Fifty years ago, in 1965, Daniel Patrick Moynihan presciently warned that the breakdown of the family was becoming a key source of disadvantage in the African American community. He received intense criticism at the time. Yet the trends he identified have not gone away. Indeed, they have “trickled up” to encompass not just a much larger fraction of the African American community but a large swath of the white community as well. Still, the racial gaps remain large. The proportion of black children born outside marriage was 72 percent in 2012, while the white proportion was 36 percent (see “Was Moynihan Right?” features, Spring 2015, Figure 2).
The effects on children of the increase in single parents is no longer much debated. They do less well in school, are less likely to graduate, and are more likely to be involved in crime, teen pregnancy, and other behaviors that make it harder to succeed in life. Not every child raised by a single parent will suffer from the experience, but, on average, a lone parent has fewer resources—both time and money—with which to raise a child.

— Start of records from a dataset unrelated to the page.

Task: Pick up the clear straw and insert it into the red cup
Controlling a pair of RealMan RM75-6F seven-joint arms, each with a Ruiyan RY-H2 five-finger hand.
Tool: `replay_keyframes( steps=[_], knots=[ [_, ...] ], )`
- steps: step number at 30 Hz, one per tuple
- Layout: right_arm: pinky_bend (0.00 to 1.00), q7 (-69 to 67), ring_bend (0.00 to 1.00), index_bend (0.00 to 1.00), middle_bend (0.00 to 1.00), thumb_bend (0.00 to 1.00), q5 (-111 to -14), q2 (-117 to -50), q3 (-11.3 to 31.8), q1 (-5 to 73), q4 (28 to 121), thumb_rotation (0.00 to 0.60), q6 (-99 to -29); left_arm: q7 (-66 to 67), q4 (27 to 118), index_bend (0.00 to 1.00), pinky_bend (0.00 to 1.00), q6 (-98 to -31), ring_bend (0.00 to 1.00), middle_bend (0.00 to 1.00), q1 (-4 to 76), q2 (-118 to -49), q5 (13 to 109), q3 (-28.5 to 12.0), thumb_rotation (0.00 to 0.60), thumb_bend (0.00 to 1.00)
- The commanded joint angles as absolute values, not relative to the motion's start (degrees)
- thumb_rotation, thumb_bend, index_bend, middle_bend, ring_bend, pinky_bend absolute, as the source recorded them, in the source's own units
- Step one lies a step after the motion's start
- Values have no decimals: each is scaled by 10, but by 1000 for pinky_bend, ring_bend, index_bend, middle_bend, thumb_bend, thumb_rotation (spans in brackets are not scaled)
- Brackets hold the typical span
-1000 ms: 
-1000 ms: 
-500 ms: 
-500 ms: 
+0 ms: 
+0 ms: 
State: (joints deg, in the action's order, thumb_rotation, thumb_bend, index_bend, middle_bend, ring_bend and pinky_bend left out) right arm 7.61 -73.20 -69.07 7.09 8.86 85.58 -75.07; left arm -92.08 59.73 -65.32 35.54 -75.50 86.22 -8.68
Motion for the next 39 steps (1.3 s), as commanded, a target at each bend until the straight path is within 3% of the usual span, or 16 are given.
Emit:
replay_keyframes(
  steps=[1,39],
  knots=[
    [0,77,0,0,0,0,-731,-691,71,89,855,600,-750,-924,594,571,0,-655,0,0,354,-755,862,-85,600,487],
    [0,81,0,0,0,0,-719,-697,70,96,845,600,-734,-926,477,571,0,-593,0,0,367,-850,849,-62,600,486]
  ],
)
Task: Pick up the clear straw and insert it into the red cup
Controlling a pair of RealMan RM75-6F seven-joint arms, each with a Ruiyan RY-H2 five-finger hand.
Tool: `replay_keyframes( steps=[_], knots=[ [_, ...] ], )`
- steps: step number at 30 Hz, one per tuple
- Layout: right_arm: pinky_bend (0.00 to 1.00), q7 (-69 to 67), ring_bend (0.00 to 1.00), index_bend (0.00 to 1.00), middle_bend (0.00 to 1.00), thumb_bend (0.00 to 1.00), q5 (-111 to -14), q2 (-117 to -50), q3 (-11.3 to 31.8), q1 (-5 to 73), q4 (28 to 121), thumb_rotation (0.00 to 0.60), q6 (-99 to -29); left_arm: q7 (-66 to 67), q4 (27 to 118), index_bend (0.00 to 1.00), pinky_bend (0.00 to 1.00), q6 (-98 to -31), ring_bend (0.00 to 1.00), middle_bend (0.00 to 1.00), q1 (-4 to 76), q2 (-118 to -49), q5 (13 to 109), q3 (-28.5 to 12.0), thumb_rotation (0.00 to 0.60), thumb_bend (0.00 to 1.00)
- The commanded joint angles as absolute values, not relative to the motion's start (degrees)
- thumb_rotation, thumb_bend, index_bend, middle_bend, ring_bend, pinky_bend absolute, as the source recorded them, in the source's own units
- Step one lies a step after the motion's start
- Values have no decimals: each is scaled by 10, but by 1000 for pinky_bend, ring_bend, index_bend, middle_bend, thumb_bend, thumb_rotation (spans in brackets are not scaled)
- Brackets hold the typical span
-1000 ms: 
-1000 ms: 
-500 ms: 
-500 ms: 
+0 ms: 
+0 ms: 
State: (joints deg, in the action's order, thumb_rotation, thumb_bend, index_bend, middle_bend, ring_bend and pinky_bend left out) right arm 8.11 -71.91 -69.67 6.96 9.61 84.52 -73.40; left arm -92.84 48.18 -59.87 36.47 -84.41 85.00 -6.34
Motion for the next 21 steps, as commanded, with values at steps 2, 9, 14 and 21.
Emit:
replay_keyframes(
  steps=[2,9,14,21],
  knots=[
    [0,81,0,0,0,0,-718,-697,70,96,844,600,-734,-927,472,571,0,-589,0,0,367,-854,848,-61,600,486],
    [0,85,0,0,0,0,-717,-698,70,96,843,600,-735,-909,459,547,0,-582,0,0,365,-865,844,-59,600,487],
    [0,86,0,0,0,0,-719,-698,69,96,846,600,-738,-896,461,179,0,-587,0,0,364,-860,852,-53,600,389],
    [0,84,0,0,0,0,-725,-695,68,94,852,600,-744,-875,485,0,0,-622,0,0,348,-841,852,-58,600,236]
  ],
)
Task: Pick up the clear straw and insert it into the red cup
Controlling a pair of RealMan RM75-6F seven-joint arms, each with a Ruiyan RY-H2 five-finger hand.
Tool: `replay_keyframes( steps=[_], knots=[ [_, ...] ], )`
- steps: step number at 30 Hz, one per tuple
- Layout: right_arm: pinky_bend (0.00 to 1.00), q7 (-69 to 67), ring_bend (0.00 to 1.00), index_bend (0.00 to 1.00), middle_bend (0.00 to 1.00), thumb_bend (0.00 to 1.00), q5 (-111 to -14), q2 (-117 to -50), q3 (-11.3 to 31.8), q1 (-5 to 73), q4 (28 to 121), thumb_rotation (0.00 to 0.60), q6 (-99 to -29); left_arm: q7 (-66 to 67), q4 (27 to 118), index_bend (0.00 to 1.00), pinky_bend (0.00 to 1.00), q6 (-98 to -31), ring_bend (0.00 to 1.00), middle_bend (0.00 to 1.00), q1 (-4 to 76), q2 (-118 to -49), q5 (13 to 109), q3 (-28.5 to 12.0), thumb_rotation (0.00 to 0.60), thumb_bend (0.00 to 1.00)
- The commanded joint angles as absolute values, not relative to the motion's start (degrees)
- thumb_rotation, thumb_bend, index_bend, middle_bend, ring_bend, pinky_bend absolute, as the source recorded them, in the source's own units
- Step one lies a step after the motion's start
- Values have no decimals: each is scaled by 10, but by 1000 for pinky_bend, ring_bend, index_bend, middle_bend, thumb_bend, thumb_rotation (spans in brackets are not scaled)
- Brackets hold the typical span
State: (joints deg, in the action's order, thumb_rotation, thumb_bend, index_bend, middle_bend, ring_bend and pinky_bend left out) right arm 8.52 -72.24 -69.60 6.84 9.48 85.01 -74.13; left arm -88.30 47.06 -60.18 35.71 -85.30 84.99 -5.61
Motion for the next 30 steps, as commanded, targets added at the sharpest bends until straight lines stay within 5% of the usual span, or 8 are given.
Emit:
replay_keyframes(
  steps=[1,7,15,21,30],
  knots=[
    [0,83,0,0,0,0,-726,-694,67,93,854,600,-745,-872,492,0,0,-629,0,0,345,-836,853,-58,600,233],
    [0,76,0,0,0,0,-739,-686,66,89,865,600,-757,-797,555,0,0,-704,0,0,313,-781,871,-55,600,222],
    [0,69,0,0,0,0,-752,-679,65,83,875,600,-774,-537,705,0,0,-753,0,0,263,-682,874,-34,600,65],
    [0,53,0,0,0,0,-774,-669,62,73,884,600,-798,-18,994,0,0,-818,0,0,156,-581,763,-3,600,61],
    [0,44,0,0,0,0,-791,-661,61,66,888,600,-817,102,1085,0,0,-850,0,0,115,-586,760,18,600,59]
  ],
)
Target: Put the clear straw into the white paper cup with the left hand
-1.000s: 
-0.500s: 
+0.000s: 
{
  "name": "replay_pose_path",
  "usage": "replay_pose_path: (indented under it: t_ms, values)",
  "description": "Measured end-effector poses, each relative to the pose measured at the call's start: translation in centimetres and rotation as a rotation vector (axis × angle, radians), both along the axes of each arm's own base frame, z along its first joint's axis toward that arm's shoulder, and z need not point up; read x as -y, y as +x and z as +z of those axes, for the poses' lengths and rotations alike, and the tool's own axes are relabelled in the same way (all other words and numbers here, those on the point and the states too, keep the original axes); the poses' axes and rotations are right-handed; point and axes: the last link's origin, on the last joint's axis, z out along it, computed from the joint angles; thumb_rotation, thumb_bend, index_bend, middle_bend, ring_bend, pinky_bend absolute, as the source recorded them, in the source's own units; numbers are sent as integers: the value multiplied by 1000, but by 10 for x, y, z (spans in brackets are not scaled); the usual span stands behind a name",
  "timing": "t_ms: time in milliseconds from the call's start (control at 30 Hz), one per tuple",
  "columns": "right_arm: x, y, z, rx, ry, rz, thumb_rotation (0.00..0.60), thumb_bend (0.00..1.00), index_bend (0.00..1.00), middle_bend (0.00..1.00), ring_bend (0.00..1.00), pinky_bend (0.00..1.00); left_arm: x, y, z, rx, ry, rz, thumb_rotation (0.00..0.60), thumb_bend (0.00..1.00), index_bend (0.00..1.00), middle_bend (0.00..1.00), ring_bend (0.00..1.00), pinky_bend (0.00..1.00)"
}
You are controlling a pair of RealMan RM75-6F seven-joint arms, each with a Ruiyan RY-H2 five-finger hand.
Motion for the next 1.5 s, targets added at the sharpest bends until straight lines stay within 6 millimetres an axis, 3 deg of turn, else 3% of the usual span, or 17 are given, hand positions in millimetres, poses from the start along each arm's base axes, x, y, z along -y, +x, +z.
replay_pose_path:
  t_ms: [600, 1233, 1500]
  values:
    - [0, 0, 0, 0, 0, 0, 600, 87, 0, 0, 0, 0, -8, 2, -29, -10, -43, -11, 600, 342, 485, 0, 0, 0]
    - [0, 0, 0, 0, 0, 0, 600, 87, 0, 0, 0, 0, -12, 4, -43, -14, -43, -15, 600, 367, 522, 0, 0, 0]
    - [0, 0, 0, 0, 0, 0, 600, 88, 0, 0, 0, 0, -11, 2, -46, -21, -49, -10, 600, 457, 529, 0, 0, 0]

Poverty rates for single-parent families are five times those for married-parent families (see “Was Moynihan Right?” features, Spring 2015, Figure 4). The growth of such families since 1970 has increased the overall child poverty rate by about 5 percentage points (from 20 to 25 percent).
Rates of social mobility are also lower for these families. Harvard researcher Raj Chetty and his colleagues find that the incidence of single parenthood in a community is one of the most powerful predictors of geographic differences in social mobility in the United States. And our research at the Brookings Institution also shows that social mobility is much higher for the children of continuously married parents than for those who grow up with discontinuously married or never-married parents. Moynihan was especially concerned about the large number of boys growing up in “broken families, dominated by women, never acquiring any stable relationship to male authority, never acquiring any set of rational expectations about the future….” Recent research suggests that boys are indeed more affected than girls by the lack of a male role model in the family. If true, this sets the stage for a cycle of poverty in which mother-headed families produce boys who go on to father their own children outside marriage.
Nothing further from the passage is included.